### Exercise description
Up to and including the line that contains "(173, 169) to (84, 292): 0.41", write out every line of the entries exactly, beginning with the first. Omit the pictures.

### Material for this exercise
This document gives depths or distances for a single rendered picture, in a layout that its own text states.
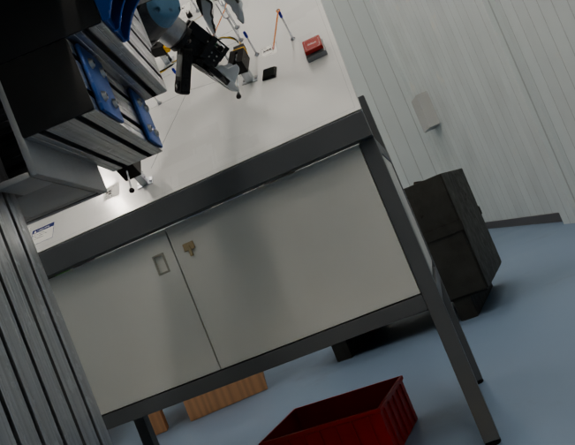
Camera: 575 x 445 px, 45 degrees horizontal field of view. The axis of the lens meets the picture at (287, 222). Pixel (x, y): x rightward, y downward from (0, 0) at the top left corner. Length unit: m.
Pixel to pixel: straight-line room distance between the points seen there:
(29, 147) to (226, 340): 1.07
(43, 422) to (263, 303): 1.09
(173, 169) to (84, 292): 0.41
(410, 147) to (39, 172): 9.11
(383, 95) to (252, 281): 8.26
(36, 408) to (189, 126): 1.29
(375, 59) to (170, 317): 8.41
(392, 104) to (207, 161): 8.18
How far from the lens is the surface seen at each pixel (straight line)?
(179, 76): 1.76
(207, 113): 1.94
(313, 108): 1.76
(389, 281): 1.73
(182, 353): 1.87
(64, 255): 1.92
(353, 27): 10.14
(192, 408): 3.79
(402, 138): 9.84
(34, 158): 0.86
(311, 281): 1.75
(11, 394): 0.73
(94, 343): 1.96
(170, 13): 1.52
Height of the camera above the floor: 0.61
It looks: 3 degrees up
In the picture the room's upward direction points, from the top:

### Answer to this task
This document gives depths or distances for a single rendered picture, in a layout that its own text states.
Camera: 575 x 445 px, 45 degrees horizontal field of view. The axis of the lens meets the picture at (287, 222). Pixel (x, y): x rightward, y downward from (0, 0) at the top left corner. Length unit: m.
Pixel to pixel: straight-line room distance between the points seen there:
(29, 147) to (226, 340): 1.07
(43, 422) to (263, 303): 1.09
(173, 169) to (84, 292): 0.41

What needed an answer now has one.